Exercise details:
Write out each line of the entries exactly, starting at the first and finishing with the line that contains "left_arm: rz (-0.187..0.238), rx".

[Dataset items]
- - - - -

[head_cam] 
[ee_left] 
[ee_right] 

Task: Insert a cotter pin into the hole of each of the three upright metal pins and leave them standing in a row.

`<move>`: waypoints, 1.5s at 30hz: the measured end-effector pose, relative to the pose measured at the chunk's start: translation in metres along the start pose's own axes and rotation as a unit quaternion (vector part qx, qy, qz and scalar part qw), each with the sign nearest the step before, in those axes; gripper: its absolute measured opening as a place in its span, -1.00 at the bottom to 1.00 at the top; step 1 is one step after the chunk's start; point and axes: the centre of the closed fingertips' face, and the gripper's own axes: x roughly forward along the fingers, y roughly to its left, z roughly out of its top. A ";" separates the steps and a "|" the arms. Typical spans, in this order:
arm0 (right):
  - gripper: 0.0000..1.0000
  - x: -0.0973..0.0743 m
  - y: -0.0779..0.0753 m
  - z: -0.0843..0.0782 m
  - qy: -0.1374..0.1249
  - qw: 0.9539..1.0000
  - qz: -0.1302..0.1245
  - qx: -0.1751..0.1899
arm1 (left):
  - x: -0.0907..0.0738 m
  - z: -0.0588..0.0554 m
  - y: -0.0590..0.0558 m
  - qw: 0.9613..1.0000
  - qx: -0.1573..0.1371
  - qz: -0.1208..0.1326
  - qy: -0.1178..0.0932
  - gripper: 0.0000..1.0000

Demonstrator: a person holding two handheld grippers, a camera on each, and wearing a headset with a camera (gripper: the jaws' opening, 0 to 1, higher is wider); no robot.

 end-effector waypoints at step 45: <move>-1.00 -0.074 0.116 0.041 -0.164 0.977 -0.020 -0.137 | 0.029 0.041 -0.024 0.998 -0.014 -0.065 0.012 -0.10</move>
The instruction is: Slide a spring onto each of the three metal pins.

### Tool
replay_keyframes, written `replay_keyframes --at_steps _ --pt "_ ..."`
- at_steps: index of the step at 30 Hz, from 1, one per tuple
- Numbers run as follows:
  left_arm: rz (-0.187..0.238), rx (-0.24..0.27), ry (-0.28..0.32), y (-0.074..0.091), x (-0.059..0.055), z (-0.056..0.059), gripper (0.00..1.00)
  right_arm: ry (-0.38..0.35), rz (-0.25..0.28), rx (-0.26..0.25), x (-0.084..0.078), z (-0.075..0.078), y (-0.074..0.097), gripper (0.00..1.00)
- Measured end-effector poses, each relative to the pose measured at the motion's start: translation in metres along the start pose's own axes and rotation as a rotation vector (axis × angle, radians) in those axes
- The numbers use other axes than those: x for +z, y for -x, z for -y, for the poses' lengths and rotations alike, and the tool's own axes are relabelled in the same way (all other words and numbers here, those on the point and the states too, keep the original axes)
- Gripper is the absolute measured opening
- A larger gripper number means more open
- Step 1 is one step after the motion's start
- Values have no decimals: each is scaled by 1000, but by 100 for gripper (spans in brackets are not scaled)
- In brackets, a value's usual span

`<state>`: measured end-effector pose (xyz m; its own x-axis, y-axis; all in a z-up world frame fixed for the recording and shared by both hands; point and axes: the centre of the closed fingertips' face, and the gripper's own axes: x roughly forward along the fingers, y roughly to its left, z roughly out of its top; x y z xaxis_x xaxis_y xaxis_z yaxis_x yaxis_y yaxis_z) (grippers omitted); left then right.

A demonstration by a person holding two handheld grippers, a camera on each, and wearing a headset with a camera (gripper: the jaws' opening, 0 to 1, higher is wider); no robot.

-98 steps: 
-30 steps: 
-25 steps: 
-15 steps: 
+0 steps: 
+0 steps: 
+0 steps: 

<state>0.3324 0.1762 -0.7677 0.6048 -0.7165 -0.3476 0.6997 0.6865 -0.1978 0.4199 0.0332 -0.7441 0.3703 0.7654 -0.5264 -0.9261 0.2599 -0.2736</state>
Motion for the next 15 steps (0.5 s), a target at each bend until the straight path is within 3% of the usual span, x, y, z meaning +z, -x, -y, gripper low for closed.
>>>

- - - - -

Written response:
[head_cam] 
[ee_left] 
[ee_right] 

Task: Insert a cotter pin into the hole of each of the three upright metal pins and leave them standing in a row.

`<move>`: waypoints, 1.5s at 30hz: the measured end-effector pose, relative to the pose measured at the chunk's start: translation in metres along the start pose's own axes and rotation as a unit quaternion (vector part qx, qy, qz and scalar part qw), each with the sign nearest the step before, in those axes; gripper: its absolute measured opening as a place in its span, -1.00 at the bottom to 1.00 at the top; step 1 is one step after the chunk's start; point and axes: the centre of the closed fingertips' face, and the gripper's own axes: x roughly forward along the fingers, y roughly to its left, z roughly out of its top. A ";" separates the steps and a "|" the arms. Typical spans, in this order:
arm0 (right):
  - gripper: 0.0000..1.0000
  - x: -0.0973..0.0743 m
  - y: -0.0779..0.0753 m
  - z: -0.0843..0.0782 m
  - qy: -0.1374..0.1249
  - qw: 0.9539..1.0000
  - qz: -0.1302..0.1245
  - qx: -0.1751..0.1899
arm1 (left):
  - x: -0.0907..0.0738 m
  - z: -0.0588..0.0554 m
  - y: -0.0590..0.0558 m
  - qw: 0.9613..1.0000
  - qx: -0.1573..0.1371
  - qz: -0.1208..0.1326
  - qy: -0.1178..0.0932
  - gripper: 0.0000..1.0000

Demonstrator: a person holding two handheld grippers, a camera on each, and wearing a headset with a camera (gripper: the jaws' opening, 0 to 1, higher is wider); no robot.

 end-effector waypoints at step 45: <move>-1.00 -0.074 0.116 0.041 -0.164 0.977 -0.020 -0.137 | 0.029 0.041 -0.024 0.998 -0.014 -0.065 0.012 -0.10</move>
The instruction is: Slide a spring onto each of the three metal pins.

### Tool
replay_keyframes, written `replay_keyframes --at_steps _ --pt "_ ..."`
- at_steps: index of the step at 30 Hz, from 1, one per tuple
- Numbers run as follows:
  left_arm: rz (-0.187..0.238), rx (-0.24..0.27), ry (-0.28..0.32), y (-0.074..0.091), x (-0.059..0.055), z (-0.056..0.059), gripper (0.00..1.00)

This answer requires nothing else.